*EXERCISE PROMPT*
Where the line with "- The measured" appears below, start writing out lines exactly, and finish with the line with "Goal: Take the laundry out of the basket", which is included; write out nothing else.

*** Opening DATASET EXCERPTS ***

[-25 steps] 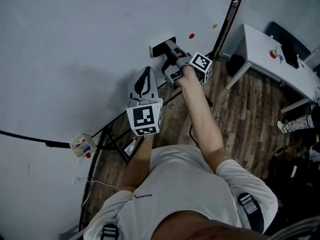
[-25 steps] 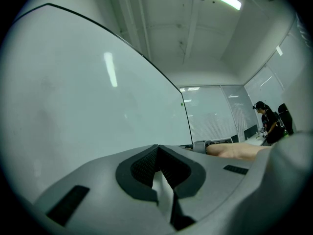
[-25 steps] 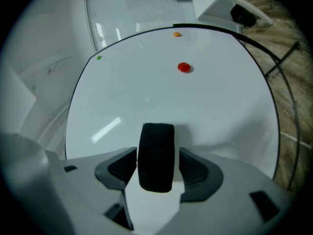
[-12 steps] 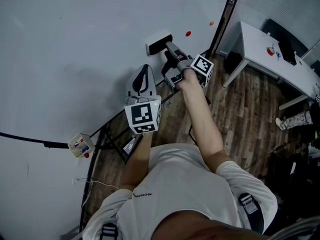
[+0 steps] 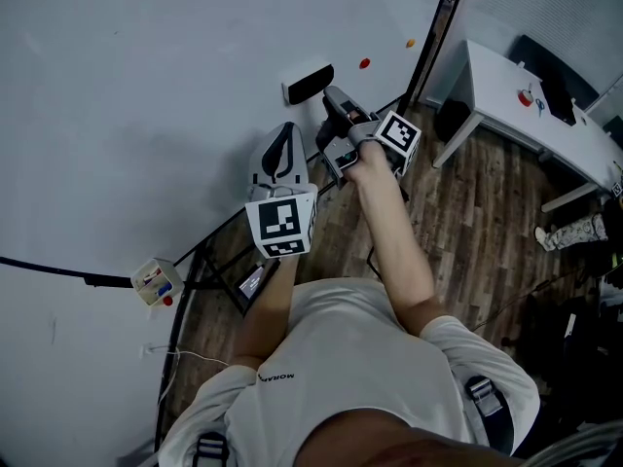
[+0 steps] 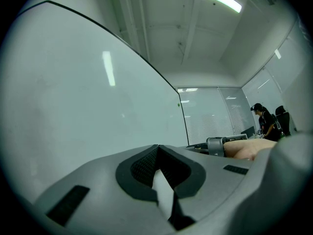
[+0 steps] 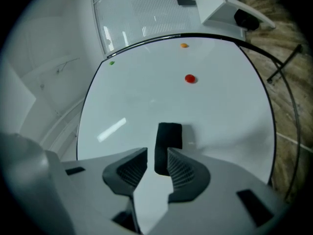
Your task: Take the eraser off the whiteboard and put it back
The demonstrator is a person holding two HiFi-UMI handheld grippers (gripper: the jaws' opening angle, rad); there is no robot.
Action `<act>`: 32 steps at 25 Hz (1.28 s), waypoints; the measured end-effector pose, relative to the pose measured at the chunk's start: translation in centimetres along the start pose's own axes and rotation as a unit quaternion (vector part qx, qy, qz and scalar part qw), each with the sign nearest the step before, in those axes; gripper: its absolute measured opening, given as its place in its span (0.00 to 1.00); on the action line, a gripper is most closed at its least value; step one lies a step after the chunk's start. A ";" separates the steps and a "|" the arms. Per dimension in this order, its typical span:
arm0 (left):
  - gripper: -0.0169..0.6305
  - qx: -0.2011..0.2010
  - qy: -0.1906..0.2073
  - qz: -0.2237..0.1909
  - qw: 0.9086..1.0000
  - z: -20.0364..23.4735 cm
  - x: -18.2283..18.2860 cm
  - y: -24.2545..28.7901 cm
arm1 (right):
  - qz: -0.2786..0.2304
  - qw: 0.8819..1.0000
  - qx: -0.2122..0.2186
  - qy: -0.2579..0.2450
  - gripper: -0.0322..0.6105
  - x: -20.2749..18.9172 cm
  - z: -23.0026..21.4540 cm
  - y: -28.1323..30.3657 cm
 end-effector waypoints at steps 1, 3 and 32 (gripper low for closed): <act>0.03 -0.001 0.000 0.000 1.000 -0.1 0.0 0.0 | 0.000 1.000 0.000 -0.001 0.24 0.0 0.0 -0.2; 0.03 -0.002 0.000 0.000 1.000 -0.1 0.0 0.0 | 0.001 1.000 0.001 -0.003 0.22 -0.2 0.1 -0.5; 0.03 -0.005 -0.007 -0.005 1.000 -0.4 0.3 -0.1 | 0.003 0.931 -0.006 -0.364 0.07 -2.5 6.2 -4.0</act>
Point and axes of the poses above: the fingertips, and each gripper's own axes: y forward along the fingers, z to its left, x out of its top, the point moved 5 cm from there along -y, backward along the fingers, and after that the axes turned 2 degrees about y, right-handed, at the moved point
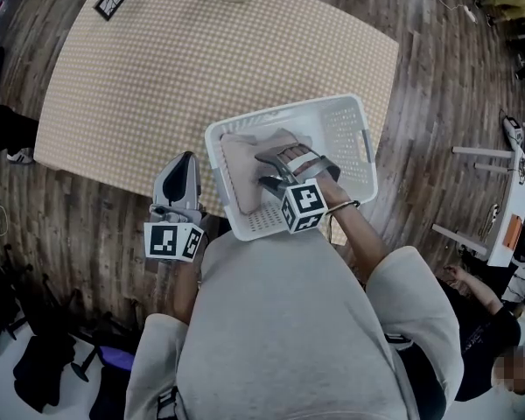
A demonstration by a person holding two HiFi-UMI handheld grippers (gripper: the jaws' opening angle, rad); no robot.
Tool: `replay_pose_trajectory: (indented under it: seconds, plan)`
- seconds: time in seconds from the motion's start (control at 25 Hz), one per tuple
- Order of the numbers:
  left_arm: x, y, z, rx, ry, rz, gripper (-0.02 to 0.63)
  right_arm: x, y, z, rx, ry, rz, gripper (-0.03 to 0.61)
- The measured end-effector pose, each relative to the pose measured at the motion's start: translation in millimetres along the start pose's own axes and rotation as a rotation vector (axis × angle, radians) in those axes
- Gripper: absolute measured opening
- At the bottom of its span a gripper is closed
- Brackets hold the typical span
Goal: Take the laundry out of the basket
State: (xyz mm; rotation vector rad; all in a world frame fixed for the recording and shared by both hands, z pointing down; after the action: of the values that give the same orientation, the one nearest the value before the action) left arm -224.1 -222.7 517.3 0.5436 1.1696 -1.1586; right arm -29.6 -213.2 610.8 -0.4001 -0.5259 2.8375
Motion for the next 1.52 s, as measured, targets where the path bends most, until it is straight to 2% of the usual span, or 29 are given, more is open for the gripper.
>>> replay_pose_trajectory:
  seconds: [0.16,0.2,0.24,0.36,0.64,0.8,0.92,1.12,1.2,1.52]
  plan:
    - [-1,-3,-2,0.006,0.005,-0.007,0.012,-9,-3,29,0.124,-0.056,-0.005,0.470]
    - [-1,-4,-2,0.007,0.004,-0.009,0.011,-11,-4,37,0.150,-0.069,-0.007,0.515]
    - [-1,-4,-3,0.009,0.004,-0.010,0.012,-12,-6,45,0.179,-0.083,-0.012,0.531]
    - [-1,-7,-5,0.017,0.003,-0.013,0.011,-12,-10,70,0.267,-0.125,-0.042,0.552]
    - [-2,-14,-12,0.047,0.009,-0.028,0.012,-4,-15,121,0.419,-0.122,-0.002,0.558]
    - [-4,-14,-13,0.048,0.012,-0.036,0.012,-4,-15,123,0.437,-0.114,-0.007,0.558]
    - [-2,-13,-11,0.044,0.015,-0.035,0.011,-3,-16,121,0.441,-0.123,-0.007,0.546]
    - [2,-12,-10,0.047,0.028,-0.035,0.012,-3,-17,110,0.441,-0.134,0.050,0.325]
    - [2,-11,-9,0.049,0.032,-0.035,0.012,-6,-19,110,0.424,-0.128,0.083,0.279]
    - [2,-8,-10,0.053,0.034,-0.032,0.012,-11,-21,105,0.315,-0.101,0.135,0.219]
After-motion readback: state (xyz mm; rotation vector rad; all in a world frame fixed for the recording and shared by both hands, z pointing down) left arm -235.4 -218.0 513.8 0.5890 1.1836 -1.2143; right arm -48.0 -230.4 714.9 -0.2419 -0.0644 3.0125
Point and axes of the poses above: the fingertips, and each gripper's own axes: z forward along the fingers, y to its right, x out of its top, the point moved 7 cm from there along -z, backward along the fingers, and after that the axes turned 13 degrees about -y, right-handed, at the moved point
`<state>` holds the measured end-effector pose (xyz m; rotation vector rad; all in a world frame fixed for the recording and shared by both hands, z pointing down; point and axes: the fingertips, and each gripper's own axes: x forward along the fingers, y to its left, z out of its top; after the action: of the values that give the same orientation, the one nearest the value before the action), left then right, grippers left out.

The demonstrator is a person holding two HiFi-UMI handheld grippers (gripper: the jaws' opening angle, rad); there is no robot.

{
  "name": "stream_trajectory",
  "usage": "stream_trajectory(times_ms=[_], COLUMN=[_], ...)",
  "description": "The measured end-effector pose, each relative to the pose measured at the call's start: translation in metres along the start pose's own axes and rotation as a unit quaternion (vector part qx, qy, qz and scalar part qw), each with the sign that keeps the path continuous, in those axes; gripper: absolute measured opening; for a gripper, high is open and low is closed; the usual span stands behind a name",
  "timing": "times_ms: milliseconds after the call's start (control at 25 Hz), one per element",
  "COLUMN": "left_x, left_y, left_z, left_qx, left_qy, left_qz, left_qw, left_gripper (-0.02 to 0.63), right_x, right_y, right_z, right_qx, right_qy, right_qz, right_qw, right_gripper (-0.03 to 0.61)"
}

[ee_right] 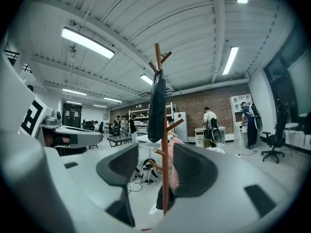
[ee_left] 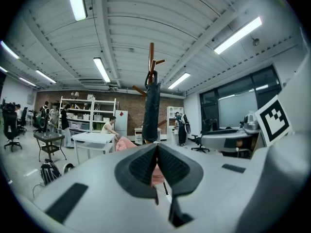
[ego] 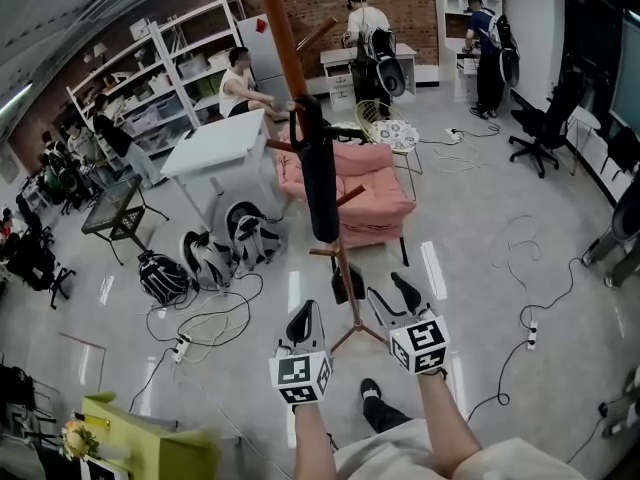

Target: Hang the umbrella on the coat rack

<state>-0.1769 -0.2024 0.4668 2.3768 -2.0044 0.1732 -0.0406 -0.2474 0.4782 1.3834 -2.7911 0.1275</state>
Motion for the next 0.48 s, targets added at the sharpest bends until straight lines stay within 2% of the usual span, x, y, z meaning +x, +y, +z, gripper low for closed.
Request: stream_trajectory(times_ms=[320,480], left_x=[-0.001,-0.003], left_y=[-0.013,-0.019], left_z=[-0.01,-0.015], left_qx=[-0.002,-0.001], left_qy=[0.012,0.017], left_qz=[-0.009,-0.011], left_qw=[0.9999,0.9998], left_gripper=[0.008,0.008], right_x=[-0.012,-0.018], right_y=[-0.012,-0.02], right_z=[-0.006,-0.012], right_qx=[0.015,0.025], right_qy=[0.0,0.005], right_qz=[-0.021,-0.042], right_qw=[1.0,0.999], right_gripper=[0.13,0.037])
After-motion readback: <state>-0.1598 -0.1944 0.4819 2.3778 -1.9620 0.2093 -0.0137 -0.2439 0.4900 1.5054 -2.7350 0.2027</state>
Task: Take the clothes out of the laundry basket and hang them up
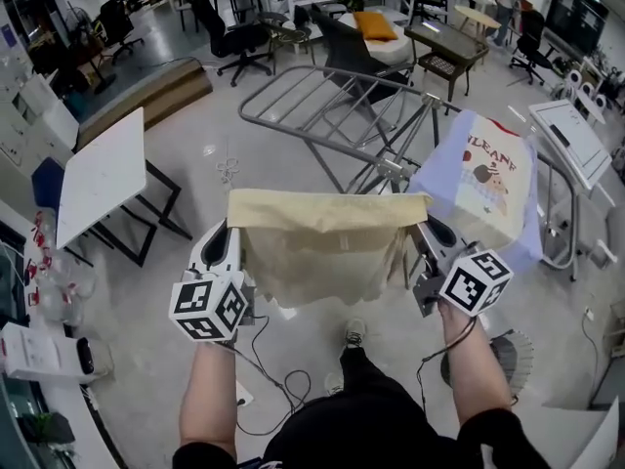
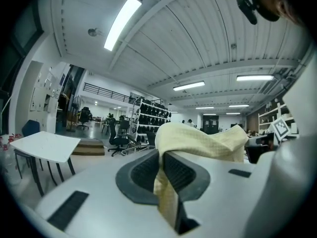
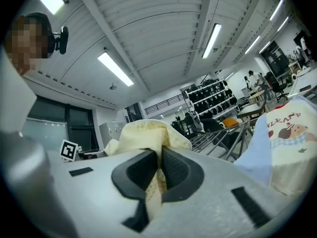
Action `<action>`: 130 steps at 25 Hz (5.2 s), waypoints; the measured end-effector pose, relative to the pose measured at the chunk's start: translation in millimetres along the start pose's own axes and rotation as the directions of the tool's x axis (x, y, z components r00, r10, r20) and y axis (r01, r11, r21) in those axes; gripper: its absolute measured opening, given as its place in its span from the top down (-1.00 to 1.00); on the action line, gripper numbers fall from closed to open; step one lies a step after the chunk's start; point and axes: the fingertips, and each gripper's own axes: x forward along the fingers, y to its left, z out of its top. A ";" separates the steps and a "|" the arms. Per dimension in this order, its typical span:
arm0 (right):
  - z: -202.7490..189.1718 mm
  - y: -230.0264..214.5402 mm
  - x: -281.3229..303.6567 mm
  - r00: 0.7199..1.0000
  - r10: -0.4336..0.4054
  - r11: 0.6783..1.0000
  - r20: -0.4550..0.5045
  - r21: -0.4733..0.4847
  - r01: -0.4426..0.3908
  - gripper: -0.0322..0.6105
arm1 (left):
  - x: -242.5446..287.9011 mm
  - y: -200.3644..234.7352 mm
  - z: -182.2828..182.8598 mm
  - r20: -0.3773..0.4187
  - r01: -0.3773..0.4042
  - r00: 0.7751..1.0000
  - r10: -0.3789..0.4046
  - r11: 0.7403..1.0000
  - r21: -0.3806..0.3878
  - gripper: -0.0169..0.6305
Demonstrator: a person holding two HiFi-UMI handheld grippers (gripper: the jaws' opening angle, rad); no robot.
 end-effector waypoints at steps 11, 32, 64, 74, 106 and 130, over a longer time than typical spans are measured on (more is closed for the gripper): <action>18.1 -44.5 100.8 0.989 0.144 0.988 -0.025 0.053 -0.142 0.84 | 88.1 42.6 22.7 -0.001 -0.133 0.991 0.133 0.991 0.008 0.86; 81.9 -118.8 184.8 0.995 -0.012 1.000 0.103 0.005 0.012 0.84 | 274.9 59.3 76.7 0.077 0.065 0.995 -0.069 0.996 0.053 0.86; 141.4 -221.1 272.3 0.884 -0.405 0.909 0.234 0.006 0.416 0.84 | 520.2 50.1 95.3 0.007 0.465 0.884 -0.467 0.883 0.063 0.86; 191.9 -310.6 278.7 0.901 -0.332 0.938 0.278 -0.003 0.347 0.84 | 587.8 -7.0 121.1 0.034 0.407 0.911 -0.412 0.907 0.106 0.86; 231.2 -501.0 338.2 0.731 -0.652 0.747 0.201 0.000 0.665 0.84 | 837.5 -96.2 71.7 -0.133 0.644 0.763 -0.633 0.763 0.063 0.86; 60.5 -638.7 333.6 0.571 -0.805 0.554 -0.163 0.137 0.821 0.67 | 906.2 -116.2 -133.1 -0.544 0.675 0.645 -0.537 0.734 0.076 0.49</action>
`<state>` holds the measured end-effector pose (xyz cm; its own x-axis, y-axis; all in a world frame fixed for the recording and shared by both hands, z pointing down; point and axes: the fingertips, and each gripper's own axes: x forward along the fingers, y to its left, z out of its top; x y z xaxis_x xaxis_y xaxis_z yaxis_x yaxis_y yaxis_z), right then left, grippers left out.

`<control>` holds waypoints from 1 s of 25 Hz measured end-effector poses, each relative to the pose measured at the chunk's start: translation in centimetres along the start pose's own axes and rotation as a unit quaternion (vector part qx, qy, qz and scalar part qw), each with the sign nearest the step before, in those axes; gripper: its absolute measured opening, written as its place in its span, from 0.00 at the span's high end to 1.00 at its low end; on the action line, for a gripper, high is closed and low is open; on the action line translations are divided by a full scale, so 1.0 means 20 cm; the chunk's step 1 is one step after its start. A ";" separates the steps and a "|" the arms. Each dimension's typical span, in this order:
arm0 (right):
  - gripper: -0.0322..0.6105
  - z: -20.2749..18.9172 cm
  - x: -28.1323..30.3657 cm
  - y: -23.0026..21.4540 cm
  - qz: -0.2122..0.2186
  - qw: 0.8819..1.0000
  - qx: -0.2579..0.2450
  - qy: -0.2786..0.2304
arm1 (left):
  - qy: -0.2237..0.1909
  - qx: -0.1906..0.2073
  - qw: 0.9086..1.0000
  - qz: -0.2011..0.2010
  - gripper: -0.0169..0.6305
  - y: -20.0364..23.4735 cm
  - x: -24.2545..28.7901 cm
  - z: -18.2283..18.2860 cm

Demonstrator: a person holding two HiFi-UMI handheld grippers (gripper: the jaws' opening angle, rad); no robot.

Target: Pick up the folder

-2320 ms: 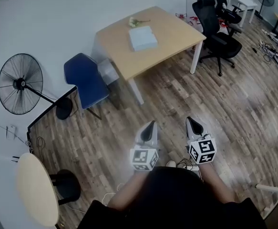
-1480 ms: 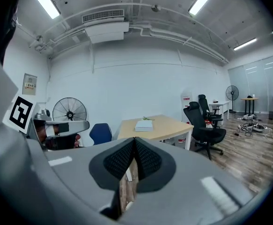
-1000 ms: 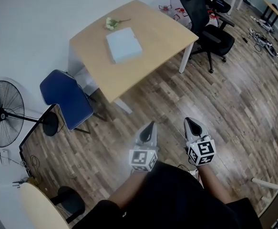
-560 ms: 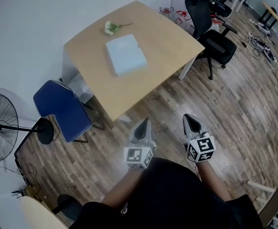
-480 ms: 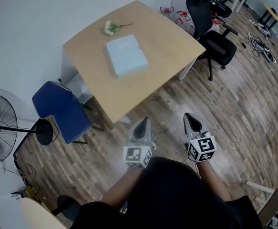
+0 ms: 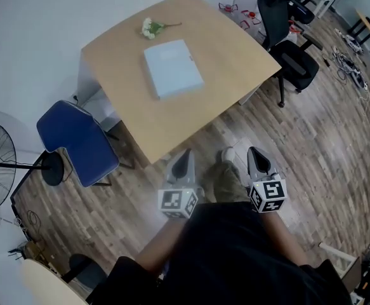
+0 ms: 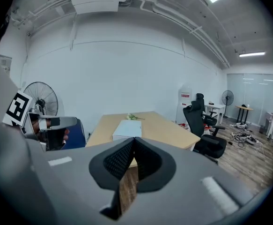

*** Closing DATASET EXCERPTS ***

*TASK SOLUTION*
- The measured end-effector pose, each relative to the pose measured at the motion's start: translation in millimetres along the start pose's own axes and rotation as a rotation vector (axis × angle, radians) in those axes
- Gripper: absolute measured opening
- At the bottom of its span a gripper is closed
- Brackets hold the typical span
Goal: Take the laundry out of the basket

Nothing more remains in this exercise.